» **Exercise goal**
Check each line of the material below for "yellow" and copy those where it appears.

___

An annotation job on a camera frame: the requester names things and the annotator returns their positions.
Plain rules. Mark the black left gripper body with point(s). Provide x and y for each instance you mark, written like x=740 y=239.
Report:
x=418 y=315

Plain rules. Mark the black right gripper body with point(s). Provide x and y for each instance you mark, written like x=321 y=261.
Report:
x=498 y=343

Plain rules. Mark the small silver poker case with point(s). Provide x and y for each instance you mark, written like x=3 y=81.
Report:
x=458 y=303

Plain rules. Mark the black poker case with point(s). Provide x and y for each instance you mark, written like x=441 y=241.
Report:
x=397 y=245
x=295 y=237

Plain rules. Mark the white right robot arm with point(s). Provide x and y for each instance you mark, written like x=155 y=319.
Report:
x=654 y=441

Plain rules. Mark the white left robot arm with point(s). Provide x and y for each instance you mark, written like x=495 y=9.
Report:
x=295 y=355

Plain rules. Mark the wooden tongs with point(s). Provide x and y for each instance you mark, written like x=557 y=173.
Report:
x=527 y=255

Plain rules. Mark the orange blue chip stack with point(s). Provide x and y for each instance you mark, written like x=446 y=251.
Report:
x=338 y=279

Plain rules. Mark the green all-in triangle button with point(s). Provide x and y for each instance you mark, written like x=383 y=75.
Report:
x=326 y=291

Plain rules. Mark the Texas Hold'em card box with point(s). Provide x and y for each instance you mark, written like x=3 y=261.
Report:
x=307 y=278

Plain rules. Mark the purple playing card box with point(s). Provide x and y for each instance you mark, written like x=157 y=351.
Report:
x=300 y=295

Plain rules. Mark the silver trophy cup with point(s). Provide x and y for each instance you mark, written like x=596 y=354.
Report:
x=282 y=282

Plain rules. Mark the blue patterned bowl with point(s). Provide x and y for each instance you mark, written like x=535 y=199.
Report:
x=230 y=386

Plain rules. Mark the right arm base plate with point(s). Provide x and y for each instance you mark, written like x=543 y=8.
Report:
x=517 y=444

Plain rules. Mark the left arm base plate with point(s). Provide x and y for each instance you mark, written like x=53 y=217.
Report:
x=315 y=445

___

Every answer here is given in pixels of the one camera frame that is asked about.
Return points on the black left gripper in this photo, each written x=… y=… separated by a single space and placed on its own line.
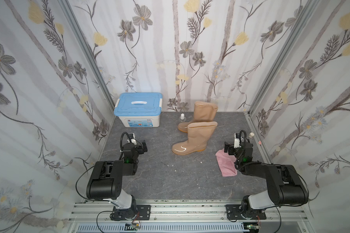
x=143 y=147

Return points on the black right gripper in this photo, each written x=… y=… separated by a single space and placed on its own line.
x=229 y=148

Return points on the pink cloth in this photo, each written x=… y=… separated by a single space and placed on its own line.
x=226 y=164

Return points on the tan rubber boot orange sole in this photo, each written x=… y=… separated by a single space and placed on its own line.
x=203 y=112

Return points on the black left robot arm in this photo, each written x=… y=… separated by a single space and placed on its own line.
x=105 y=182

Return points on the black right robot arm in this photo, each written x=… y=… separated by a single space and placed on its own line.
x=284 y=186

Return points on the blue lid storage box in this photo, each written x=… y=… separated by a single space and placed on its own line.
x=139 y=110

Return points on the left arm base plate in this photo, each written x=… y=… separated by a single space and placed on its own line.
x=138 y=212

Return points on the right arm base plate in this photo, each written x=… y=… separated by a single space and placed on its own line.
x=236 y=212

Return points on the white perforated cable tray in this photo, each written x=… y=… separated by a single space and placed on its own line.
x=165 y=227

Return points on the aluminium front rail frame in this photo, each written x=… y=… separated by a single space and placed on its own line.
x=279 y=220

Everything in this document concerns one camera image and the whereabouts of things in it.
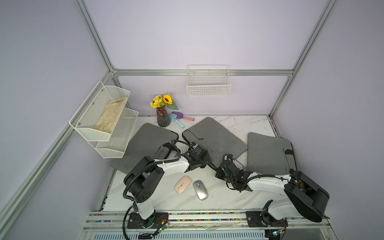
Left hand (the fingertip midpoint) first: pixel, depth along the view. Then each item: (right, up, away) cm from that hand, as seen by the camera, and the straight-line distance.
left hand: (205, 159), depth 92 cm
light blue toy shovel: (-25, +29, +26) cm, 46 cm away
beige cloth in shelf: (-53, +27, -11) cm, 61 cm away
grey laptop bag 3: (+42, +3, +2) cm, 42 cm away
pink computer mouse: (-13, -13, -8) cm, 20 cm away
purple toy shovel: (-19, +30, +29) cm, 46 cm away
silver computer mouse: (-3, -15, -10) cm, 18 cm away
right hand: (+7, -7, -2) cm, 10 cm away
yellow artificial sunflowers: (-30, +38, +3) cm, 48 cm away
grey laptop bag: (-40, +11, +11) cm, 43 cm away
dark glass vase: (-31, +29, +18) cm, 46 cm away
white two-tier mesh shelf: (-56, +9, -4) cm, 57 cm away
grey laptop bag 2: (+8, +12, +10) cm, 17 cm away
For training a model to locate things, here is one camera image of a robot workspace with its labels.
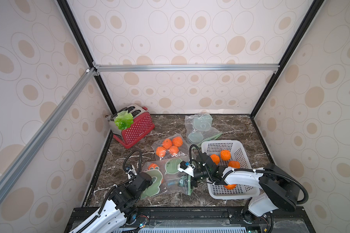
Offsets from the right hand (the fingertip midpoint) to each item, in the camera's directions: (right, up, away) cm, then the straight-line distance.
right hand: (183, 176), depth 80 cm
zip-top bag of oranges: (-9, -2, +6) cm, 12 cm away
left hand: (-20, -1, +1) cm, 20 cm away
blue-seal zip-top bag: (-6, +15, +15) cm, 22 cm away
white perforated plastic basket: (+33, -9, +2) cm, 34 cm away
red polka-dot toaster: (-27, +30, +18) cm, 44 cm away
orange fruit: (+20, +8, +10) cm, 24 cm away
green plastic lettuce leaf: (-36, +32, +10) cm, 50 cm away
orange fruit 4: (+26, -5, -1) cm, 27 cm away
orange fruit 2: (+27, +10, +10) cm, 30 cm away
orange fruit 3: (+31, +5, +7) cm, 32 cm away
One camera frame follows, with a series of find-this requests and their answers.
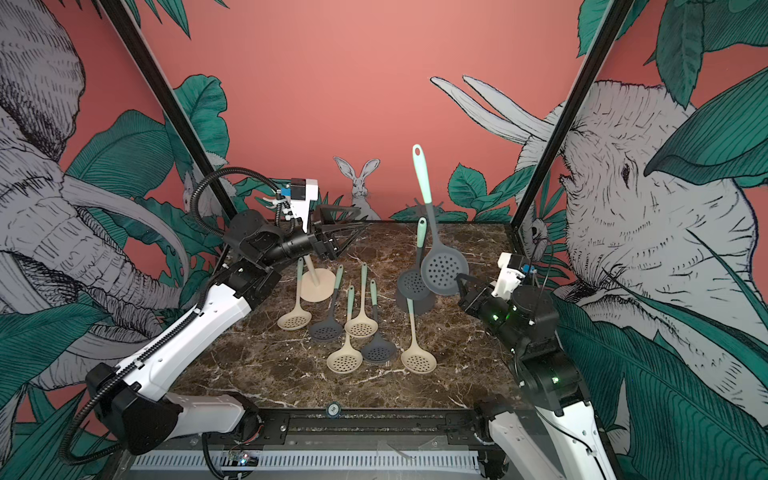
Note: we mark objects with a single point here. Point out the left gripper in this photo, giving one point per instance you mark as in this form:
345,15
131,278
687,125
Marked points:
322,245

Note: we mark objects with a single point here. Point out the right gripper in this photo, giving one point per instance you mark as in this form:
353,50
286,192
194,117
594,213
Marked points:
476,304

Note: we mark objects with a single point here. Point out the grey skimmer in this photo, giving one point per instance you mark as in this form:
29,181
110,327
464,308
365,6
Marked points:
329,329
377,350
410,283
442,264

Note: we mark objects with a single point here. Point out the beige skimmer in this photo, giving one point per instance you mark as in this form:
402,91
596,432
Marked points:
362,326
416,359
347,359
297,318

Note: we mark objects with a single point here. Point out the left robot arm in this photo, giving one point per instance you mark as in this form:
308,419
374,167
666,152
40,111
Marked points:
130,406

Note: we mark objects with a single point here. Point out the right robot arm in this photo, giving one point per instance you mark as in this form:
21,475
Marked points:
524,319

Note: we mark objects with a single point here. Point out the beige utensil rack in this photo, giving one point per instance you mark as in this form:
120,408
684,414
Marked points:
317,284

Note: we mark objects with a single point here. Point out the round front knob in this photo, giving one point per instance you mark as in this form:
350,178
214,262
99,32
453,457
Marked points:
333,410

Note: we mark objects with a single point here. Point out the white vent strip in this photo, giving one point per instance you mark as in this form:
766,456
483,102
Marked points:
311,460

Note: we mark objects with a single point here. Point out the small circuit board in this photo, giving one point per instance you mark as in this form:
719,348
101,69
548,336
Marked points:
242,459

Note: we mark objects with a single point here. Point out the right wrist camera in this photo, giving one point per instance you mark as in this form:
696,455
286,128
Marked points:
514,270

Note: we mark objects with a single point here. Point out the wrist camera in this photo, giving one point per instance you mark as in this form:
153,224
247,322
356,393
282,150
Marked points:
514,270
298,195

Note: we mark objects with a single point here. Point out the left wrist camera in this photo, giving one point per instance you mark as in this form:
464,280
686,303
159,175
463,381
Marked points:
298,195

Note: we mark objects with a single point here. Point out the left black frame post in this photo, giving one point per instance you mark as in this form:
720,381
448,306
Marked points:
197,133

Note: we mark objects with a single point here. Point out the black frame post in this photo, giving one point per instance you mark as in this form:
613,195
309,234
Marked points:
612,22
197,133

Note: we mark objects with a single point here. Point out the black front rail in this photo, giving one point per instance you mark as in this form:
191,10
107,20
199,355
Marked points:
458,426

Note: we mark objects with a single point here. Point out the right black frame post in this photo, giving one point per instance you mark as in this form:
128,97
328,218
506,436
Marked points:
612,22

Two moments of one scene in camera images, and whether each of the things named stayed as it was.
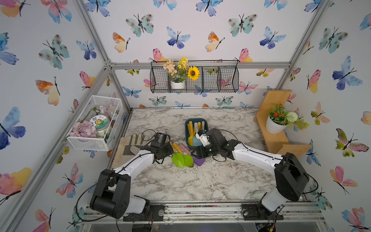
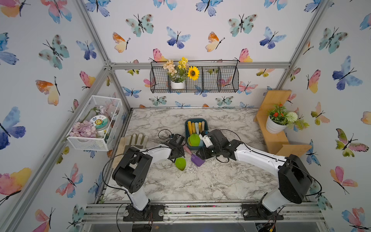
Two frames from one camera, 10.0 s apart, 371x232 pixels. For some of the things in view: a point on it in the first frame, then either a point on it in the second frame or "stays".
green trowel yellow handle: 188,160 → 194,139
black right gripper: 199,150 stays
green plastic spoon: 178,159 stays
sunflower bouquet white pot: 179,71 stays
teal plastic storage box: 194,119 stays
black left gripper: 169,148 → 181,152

___

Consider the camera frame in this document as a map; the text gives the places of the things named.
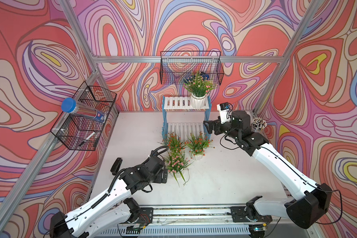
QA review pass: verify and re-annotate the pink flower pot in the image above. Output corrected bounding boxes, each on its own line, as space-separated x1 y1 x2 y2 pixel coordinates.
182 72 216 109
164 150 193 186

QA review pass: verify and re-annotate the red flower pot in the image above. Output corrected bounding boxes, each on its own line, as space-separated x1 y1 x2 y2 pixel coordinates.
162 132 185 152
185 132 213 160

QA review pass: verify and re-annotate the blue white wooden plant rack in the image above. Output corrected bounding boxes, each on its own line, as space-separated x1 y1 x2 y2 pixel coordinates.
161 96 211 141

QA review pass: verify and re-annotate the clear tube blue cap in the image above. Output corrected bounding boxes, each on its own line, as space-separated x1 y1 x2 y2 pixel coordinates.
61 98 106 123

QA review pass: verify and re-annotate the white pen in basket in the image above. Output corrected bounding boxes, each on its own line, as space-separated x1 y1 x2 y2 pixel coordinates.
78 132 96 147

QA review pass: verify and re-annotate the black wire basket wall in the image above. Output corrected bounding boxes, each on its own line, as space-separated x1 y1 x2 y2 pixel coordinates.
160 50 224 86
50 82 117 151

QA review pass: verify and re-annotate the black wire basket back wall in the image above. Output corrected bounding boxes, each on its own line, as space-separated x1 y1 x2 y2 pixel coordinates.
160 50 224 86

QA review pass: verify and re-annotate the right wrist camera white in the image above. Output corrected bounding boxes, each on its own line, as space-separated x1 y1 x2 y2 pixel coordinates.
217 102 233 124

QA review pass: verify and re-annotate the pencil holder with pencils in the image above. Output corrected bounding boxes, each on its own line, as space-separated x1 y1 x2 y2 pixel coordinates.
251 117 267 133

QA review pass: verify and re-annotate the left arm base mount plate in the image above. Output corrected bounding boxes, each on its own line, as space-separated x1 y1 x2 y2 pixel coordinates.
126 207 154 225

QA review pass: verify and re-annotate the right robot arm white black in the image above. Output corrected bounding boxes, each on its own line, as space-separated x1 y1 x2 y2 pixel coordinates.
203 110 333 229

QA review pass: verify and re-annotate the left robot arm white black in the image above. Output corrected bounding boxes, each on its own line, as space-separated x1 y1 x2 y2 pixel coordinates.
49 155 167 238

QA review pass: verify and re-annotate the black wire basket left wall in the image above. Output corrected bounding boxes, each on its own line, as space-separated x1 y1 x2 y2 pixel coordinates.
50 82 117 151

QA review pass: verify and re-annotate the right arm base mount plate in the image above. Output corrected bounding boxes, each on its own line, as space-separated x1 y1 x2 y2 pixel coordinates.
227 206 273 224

___

» **Exercise answer**
yellow artificial sunflowers: (-30, +38, +3) cm, 48 cm away
green trowel yellow handle: 188,160 → 194,139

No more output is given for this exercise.